▸ Exercise prompt:
Provide again, from the entries below, every line from the one containing "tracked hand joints" through the one containing "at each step", exactly as written, and no other line.

▸ Raw data:
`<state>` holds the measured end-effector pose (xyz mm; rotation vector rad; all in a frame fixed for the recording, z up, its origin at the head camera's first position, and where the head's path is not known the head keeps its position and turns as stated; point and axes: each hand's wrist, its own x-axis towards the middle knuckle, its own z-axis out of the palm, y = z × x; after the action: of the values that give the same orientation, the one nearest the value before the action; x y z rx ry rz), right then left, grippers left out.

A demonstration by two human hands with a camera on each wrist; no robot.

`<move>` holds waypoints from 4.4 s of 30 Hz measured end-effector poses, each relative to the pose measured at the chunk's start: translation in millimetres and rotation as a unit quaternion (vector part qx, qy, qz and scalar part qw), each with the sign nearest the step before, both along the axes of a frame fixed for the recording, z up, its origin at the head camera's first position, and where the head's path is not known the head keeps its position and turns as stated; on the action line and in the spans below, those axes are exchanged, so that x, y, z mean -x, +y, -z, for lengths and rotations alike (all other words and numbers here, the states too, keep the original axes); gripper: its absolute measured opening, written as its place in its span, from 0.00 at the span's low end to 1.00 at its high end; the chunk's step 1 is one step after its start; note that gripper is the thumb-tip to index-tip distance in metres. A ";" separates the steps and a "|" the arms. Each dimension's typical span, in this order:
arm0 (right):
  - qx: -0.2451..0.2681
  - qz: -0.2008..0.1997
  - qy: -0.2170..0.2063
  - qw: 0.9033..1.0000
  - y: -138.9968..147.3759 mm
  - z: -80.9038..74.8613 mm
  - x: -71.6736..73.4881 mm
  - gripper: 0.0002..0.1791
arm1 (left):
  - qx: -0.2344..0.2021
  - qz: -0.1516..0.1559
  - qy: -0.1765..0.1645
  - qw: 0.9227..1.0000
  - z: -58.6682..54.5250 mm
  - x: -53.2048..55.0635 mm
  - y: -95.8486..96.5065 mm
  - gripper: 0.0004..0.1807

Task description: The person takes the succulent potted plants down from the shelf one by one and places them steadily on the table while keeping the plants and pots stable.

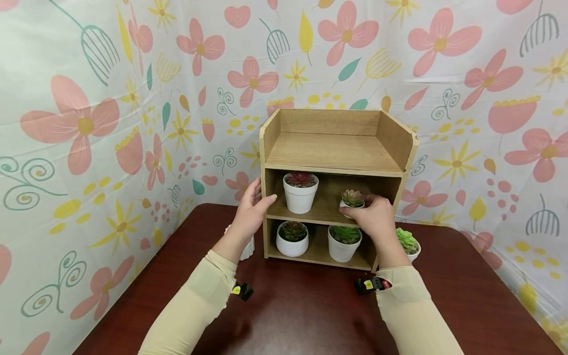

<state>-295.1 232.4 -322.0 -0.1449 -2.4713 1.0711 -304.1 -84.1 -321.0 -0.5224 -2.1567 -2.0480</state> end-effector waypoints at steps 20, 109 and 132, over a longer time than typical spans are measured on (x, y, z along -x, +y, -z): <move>-0.010 -0.034 -0.019 0.999 2.8 -8.1 -3.4 0.34 | -0.005 -0.010 -0.001 1.000 1.8 0.8 3.5 0.39; -0.007 -0.144 -0.050 0.988 147.1 -55.9 -95.6 0.15 | -0.064 0.026 0.013 0.998 13.3 2.1 1.0 0.37; -0.066 -0.073 -0.083 0.992 204.0 15.2 -78.1 0.25 | -0.072 0.033 0.021 0.997 14.8 1.4 1.8 0.37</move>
<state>-217.0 436.4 -337.2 -0.0126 -2.7303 0.9833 -305.5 -82.2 -335.8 -0.6211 -1.9758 -2.1847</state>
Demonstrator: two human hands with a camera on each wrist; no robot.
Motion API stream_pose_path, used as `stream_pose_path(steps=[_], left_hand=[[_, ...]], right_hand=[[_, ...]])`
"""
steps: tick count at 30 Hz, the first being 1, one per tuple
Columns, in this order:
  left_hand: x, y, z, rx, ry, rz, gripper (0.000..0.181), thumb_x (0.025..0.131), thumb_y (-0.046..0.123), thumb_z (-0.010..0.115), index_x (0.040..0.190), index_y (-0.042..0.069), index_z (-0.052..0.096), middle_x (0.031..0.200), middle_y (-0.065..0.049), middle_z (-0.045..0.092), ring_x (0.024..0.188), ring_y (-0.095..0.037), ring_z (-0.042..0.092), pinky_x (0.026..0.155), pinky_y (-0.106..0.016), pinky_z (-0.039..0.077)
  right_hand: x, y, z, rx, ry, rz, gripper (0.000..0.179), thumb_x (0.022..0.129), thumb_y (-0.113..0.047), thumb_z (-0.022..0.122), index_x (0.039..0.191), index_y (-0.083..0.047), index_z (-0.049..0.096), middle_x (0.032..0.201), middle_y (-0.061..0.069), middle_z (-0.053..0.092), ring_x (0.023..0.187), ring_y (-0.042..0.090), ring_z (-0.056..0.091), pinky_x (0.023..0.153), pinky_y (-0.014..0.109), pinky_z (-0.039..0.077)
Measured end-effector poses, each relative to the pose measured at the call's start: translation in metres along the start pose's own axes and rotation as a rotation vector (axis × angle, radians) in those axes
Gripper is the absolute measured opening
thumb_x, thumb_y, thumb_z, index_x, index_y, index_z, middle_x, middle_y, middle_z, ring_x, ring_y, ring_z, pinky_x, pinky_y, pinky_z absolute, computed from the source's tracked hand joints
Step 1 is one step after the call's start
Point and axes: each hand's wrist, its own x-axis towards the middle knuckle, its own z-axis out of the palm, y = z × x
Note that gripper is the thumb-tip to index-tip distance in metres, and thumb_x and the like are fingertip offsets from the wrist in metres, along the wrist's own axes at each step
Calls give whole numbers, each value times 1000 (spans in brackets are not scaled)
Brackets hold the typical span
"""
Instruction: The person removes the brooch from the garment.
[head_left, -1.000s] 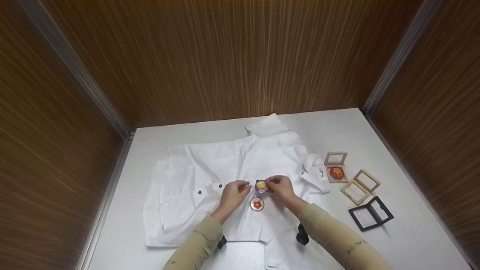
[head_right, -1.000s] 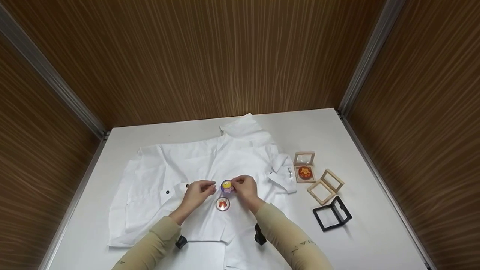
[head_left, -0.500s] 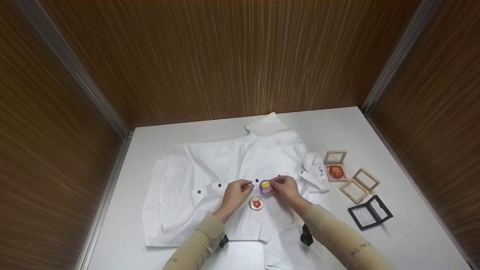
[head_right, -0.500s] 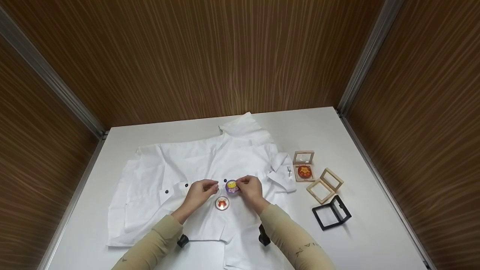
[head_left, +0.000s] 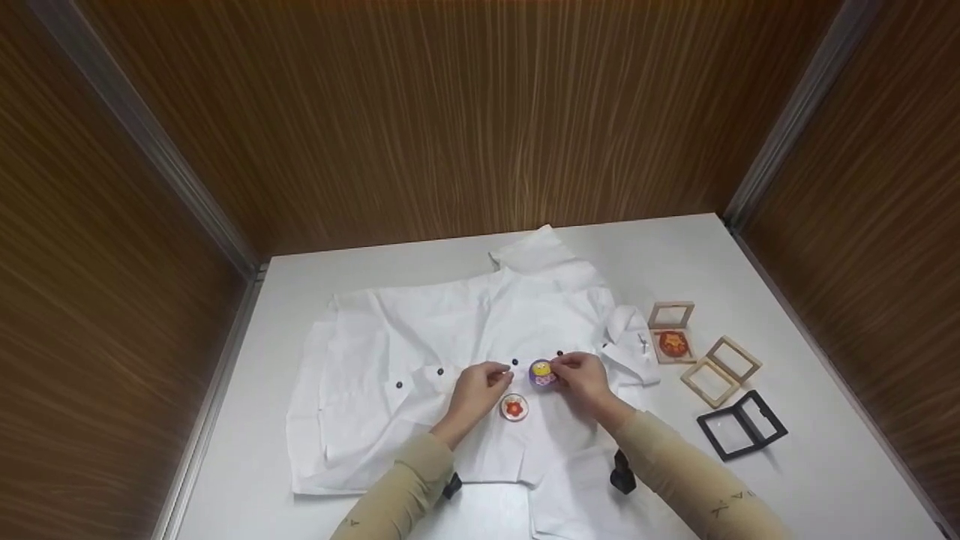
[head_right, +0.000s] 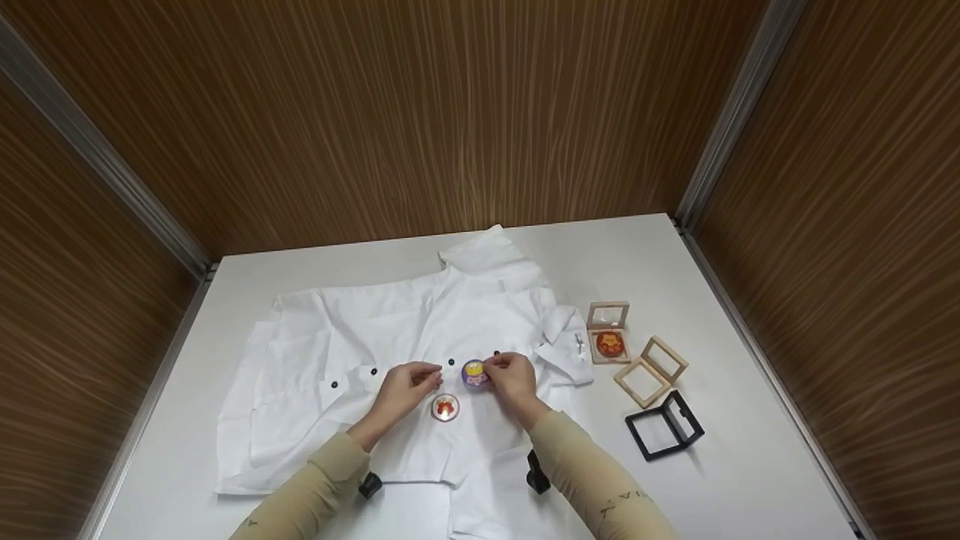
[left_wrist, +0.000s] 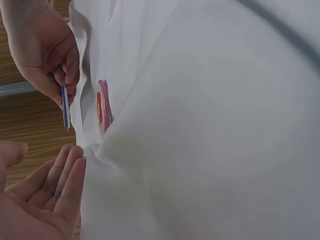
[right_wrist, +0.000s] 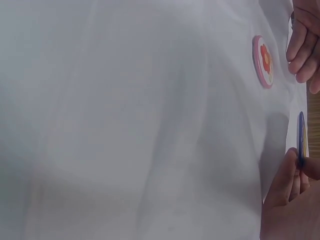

▸ Task answer:
thumb_x, thumb_y, thumb_z, index_x, index_y, index_z, middle_x, middle_y, middle_z, ring_x, ring_y, ring_z, pinky_x, pinky_y, pinky_z absolute, computed from the source's tracked hand joints
Step 1 is one step after the call's start
Point and axes: each hand's wrist, its own x-axis towards the middle knuckle, its own z-axis out of the palm, y = z × x
Note that gripper is the thumb-tip to index-tip distance in metres, and thumb_x and the like are fingertip offsets from the wrist in metres, along the wrist's own axes at each step

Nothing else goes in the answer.